Euro Economics Glossary


a

aggregate demand: The amount of total goods and services demanded at a given price level.

aggregate supply: The amount of total goods and services supplied at a given price level.

appreciation: An increase in the exchange rate.

asymmetric shock: When an economic supply or demand shock is different from one region to another, or when the shocks do not move in tandem.

automatic stabilizers: Automatic changes to taxes and government spending due to fluctuations in the economy.

b

budgetary balance: The amount a government spends minus the amount it collects over a given period of time.

c

capital: The machines used by businesses to produce their goods.

currency: The paper or coins used for money, specific to the particular country or region.

d

debt: The debt of a government is the summation of all its deficits and surpluses from previous years.

deficit bias: When the structure of the budget of a government is such that its promised disbursements exceed the structure of its receipts.

depreciation: A decrease in the exchange rate.

e

economic fluctuations: Temporary movements of economic variables away from their natural position.

exchange rate: The cost of one currency in terms of another, or the rate needed to exchange the two currencies.

f

fiscal policy: The use by a government of its taxing and spending power to influence economic activity.

g

gross domestic product: Gross Domestic Product (GDP) is the amount of all goods and services produced in a given country within a given period of time.

i

inflation: An increase in the price level over a specified period of time.

interest rate: the rate at which a loan will be repaid or a saver will receive for making funds available.

international trade: The exchange of goods and services between two countries.

investment: Spending on capital and buildings by businesses and new homes by consumers.

l

labor: The workers used by businesses to produce their goods.

labor unions: Organized groups of laborers that work together to fight for higher wages and better working conditions.

m

monetary policy: The use by a central bank of either the money supply and/or interest rates to influence economic activity.
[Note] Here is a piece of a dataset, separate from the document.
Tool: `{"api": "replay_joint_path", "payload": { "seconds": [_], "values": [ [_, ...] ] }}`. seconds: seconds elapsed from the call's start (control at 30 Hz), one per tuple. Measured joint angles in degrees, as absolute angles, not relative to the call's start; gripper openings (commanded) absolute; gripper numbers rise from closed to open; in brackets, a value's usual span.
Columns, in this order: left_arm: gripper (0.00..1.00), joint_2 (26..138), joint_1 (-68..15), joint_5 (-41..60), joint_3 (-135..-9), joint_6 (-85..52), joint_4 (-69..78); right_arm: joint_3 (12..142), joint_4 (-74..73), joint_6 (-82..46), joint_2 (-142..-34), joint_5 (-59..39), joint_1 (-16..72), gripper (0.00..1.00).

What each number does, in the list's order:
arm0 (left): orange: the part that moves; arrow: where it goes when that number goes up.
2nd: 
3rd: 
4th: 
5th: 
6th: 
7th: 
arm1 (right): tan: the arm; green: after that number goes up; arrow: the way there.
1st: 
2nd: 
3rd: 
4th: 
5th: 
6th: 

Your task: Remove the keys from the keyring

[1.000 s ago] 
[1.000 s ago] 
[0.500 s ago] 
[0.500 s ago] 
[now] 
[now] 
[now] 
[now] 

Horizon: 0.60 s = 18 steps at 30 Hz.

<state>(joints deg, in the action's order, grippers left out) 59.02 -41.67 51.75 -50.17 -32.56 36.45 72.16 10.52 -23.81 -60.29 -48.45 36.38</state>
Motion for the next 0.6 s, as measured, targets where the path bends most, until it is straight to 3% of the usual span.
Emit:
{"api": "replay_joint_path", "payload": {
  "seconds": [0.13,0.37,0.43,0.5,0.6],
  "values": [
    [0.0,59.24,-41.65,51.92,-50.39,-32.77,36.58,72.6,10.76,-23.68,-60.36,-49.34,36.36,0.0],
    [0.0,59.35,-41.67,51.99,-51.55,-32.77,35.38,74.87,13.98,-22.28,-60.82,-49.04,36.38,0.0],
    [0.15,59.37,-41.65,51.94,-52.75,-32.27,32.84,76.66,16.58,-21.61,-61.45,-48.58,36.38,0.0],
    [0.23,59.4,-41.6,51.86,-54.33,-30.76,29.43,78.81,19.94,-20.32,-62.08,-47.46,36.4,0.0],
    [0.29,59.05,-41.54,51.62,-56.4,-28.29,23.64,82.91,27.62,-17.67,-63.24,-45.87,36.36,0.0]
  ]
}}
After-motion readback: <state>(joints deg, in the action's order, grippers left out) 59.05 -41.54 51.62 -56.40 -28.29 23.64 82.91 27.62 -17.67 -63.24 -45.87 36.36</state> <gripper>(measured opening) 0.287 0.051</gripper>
monetary union: A group of countries, states, or regions that adopt a common currency.

moral hazard: The tendency of a person or entity that is imperfectly monitored to engage in undesirable behavior.

n

net exports: The difference between exports and imports for a country as a result of international trade.
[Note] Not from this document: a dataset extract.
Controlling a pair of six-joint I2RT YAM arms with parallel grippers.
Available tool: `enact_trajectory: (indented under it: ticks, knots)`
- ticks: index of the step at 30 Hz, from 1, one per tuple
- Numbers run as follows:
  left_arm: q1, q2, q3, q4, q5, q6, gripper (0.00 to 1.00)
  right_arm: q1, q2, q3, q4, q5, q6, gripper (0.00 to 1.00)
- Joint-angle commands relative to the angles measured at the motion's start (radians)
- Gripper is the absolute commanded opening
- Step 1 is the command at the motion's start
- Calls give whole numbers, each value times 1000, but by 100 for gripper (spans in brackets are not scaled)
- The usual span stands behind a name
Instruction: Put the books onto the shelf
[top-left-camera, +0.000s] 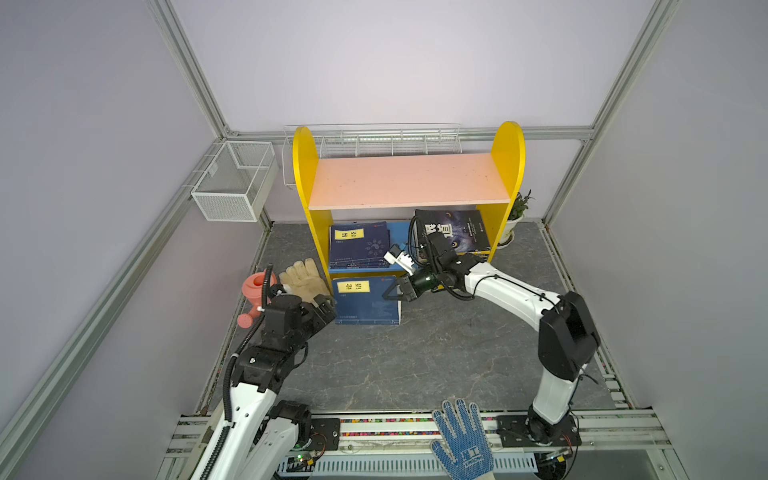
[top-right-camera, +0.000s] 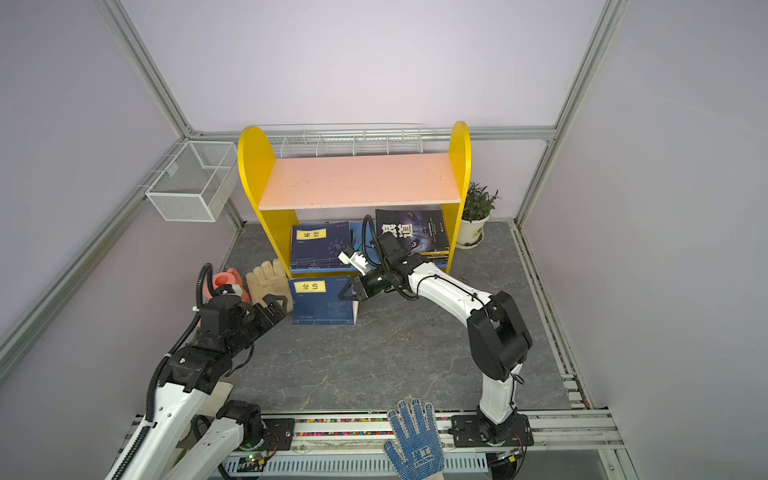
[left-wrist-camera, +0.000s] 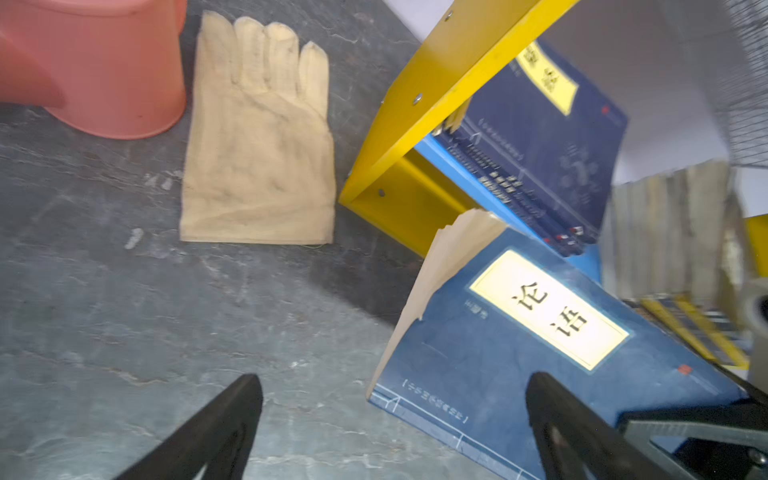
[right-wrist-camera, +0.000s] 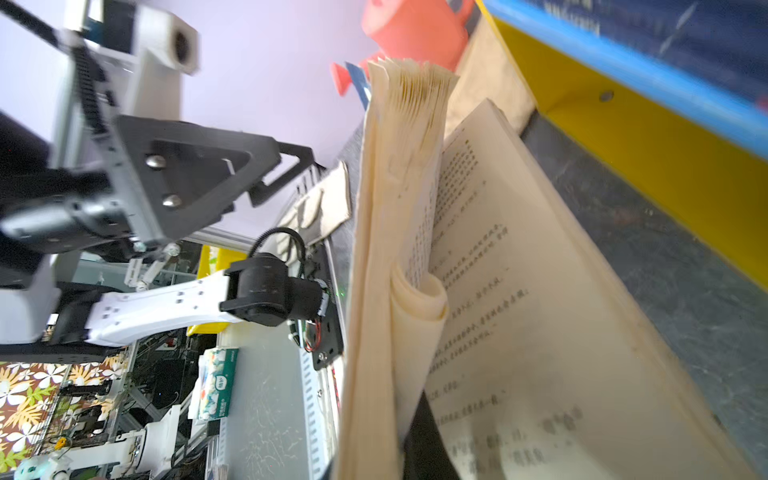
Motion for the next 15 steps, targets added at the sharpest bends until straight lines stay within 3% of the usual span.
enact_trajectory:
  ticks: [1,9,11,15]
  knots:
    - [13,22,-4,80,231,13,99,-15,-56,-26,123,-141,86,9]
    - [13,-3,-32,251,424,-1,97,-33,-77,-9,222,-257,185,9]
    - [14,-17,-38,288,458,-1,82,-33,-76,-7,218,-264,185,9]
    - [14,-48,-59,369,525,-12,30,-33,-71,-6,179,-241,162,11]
nominal exchange rate: The cost of one currency in terms of another, or the rate needed to exchange the two currencies

o

Okun's law: The negative relationship between GDP and unemployment.

p

price level: The overall measure of prices in a given country or region at a particular point in time.

productivity: The amount produced for each hour of work.

s

stagflation: A period in which inflation is abnormally high and output is less than the natural rate of output.

subsidies: Money given by the government to businesses.

t

transaction cost: any cost associated with the exchange of a good from one hand to another. Examples include transportation costs, fees, and time.

u

unemployment: A measurement reflecting the number of people actively looking for, but unable to find work.

w

wage: The amount paid to workers for a certain time period's worth of work.

weighted average: The summation of variables, each of which are each multiplied by their relative weight.